Diagnosing Diabetic Dataset using Hadoop and K-means Clustering Techniques.


  • Department of Computer Science, Vels University, Chennai - 600117, Tamil Nadu, India


Objectives: The articles display how enormous measure of information in the field of social insurance frameworks can be dissected utilizing grouping method. Removing helpful data from this gigantic measure of information is profoundly compound, exorbitant, and tedious, in such territory information mining can assume a key part. Specifically, the standard information digging calculations for the examination of colossal information volumes can be parallelized for speedier preparing. Methods/Statistical Analysis: This paper concentrate on how grouping calculation to be specific K-means can be utilized as a part of parallel handling stage in particular Apache Hadoop bunch (MapReduce paradigm huge) so as to dissect the gigantic information quicker. Findings: As an early point, we complete examination keeping in mind the end goal to evaluate the adequacy of the parallel preparing stages as far as execution. Applications/Improvements: Based on the final result, it shows that Apache Hadoop with K-means cluster is a promising example for versatile execution to anticipate and analyze the diabetic infections from huge measure of information. The proposed work will give an insight about the big data prediction of diabetic dataset through Hadoop. In future this technology has to be extended on cloud so as to connect various geographic districts around Tamil Nadu to predict diabetic related diseases.

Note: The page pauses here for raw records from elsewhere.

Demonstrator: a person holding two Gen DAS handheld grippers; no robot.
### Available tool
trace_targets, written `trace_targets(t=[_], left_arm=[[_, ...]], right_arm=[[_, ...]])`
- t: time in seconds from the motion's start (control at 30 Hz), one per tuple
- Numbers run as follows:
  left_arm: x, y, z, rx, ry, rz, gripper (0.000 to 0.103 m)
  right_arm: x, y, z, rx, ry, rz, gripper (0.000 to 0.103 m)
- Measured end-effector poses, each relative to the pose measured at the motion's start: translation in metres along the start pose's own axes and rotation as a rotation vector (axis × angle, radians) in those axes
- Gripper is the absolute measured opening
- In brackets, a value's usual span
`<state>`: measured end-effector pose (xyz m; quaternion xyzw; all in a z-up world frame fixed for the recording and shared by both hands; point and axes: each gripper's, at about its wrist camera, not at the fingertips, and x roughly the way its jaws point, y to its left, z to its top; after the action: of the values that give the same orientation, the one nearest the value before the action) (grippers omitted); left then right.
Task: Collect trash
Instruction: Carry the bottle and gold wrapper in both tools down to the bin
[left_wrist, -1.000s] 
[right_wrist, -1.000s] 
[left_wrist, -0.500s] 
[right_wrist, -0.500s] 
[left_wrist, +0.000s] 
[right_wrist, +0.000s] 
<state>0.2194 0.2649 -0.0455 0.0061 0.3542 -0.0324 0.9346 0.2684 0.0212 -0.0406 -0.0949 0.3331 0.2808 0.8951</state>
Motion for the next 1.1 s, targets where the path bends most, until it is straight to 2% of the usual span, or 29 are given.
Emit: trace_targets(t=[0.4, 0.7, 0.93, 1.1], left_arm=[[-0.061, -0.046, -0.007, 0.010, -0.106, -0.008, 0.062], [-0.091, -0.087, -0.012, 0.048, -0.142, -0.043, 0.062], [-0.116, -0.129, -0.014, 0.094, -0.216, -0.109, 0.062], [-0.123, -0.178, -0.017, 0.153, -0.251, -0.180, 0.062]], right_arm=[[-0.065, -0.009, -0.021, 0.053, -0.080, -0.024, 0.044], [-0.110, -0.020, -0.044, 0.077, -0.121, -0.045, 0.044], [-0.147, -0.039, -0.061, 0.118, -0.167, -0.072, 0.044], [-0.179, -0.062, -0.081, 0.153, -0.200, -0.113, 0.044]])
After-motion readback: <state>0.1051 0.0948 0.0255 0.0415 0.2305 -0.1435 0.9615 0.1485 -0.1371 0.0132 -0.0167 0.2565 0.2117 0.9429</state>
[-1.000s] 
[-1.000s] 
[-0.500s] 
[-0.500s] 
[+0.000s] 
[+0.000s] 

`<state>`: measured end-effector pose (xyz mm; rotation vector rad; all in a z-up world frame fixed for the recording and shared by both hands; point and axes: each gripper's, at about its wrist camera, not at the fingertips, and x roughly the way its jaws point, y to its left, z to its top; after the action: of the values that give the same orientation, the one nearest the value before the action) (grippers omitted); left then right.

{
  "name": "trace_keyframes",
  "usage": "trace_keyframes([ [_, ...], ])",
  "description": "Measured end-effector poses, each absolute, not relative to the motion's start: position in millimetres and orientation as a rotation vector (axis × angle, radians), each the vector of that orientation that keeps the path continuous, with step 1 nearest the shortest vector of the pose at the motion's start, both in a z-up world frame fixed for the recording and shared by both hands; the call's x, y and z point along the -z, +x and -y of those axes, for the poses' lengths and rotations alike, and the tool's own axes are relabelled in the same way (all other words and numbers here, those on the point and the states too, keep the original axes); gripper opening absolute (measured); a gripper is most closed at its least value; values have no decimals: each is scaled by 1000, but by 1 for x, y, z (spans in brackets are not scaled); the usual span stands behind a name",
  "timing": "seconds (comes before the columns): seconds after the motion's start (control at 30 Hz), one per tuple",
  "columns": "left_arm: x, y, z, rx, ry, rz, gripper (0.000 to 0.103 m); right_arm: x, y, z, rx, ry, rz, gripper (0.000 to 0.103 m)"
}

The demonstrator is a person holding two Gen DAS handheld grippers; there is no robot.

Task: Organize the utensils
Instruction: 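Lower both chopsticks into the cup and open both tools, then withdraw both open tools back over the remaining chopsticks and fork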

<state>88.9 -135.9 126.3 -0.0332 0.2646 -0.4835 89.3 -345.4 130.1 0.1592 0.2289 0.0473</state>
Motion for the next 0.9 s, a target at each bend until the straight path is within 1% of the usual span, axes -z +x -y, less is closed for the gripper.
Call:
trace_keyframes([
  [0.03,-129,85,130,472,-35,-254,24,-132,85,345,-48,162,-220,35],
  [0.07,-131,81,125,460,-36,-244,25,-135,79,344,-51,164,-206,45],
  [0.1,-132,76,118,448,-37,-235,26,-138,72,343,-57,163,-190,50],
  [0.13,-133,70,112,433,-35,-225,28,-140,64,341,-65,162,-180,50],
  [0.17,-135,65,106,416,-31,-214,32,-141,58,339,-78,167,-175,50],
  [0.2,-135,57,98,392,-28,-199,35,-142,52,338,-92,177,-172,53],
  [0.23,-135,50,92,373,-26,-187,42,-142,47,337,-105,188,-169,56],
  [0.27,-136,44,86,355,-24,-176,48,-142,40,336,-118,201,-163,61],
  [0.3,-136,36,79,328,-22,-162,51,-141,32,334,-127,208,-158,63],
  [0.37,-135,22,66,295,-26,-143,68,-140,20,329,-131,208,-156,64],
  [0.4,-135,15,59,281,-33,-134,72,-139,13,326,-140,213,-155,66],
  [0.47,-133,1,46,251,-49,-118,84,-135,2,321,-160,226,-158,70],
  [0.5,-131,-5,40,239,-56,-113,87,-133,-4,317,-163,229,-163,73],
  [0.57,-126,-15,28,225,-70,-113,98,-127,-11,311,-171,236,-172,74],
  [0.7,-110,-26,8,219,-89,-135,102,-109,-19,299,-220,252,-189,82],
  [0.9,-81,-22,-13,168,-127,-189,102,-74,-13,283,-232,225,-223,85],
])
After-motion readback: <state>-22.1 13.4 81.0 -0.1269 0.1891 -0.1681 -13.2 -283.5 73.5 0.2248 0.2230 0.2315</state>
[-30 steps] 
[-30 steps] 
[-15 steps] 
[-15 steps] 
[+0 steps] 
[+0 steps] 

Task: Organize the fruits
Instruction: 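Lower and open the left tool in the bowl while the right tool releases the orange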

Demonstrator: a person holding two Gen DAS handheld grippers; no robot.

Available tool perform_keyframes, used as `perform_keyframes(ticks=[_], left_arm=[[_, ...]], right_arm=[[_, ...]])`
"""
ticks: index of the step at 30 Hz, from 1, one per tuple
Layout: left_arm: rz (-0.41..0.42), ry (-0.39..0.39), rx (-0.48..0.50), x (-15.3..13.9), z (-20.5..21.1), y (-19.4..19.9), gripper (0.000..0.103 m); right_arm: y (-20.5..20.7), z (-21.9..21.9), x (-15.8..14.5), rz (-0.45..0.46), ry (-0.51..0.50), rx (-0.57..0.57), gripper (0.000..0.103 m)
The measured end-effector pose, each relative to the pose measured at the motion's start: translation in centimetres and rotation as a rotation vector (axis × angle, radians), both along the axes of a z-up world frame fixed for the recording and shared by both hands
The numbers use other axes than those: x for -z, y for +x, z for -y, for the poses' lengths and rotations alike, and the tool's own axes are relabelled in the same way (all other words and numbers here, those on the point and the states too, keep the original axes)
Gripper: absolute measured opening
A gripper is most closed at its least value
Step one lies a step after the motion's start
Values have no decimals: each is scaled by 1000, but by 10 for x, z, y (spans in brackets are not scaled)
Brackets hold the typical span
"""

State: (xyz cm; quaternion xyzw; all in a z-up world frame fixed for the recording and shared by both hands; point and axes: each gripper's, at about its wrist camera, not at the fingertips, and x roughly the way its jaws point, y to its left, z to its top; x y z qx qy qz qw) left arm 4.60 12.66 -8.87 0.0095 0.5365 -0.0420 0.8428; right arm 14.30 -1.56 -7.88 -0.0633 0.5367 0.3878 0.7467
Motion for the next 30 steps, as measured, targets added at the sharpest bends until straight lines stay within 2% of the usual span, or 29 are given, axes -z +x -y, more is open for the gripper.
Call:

Apache Hadoop, K-means, MapReduce.

Full Text:

 |  (PDF views: 300)


  • Sadhana S, Shetty S. Analysis of diabetic data set using hive and R. International Journal of Emerging Technology and Advanced Engineering. 2014; 4(7):626–9.
  • Iyer AS, Jeyalatha J, Sumbaly R. Diagnosis of diabetes using classification mining techniques. IJDKP. 2015; 5(1):1–14.
  • Koklu M, Unal Y. Analysis of a population of diabetic patients databases with classifiers. World Academy of Science, Engineering and Technology International Journal of Medical, Health, Pharmaceutical and Biomedical Engineering. 2013; 7(8):167–9.
  • Kumar P, Rathore VS. Efficient capabilities of processing of big data using hadoop map reduce. International Journal of Advanced Research in Computer and Communication Engineering. 2014; 3(6):7123–6.
  • Rajendran PK, Asbern A, Kumar KM, Rajesh M, Abhilash R. Implementation and analysis of mapreduce on biomedical big data. Indian Journal of Science and Technology. 2016 Aug; 9(31). DOI: 10.17485/ijst/2016/v9i31/83451.
  • Arun k, Jabasheela L. Big data: Review, classification and analysis survey. IJIRIS. 2014; 1(3):17–23.
  • Raghupathi W, Raghupathi V. Big data analytics in healthcare: Promise and potential. Health Information Science and System. 2014; 2(3):1–10.
  • Augustine DP. Leveraging big data analytics and hadoop in developing India’s healthcare services. International Journl of Cpmputer Application. 2014; 89(16):44–50.
  • Sharmila K, Vethamanickam SA. Survey on data mining algorithm and its application in healthcare sector using hadoop platform. International Journal of Emerging Technology and Advanced Engineering. 2015; 5(1):567–71.
  • Kumar SNM, Eswari T, Sampath P, Lavanya S. Predictive methodology for diabetic data analysis in big data. Science Direct, Elsevier, Procedia Computer Science. 2015; 50:203–8.
  • Sharmila K, Vethamanickam SA. Application of mapreduce in diabetic dataset using hadoop platform. International Journal of Applied Engineering Research. 2015; 10(60):15–20.
  • Greeshma L, Pradeepini G. Big data analytics with apache hadoop mapreduce framework. Indian Journal of Science and Technology. 2016 Jul; 9(26). DOI: 10.17485/ijst/2016/v9i26/93418.
  • Can A. Benchmarking of data mining techniques as applied to power system analysis. Department of Information Technology, Uppsala University; 2013.
  • Nagarajan S, Chandrasekaran RM. Design and implementation of expert clinical system for diagnosing diabetes using data mining techniques. Indian Journal of Science and Technology. 2015 Apr; 8(8):771–6.
  • Zhao W, Ma H, He Q. Parallel K-means clustering based on mapreduce. Springer-Verlag Berlin Heidelberg. 2009; 5931:674–9.
  • Ramzan M, Ramzan F, Thakur S. A systematic review of type-2 diabetesbyhadoop/map-reduce. Indian Journal of Science and Technology. 2016 Aug; 9(32). DOI: 10.17485/ijst/2016/v9i32/100184.


  • There are currently no refbacks.

Creative Commons License
This work is licensed under a Creative Commons Attribution 3.0 License.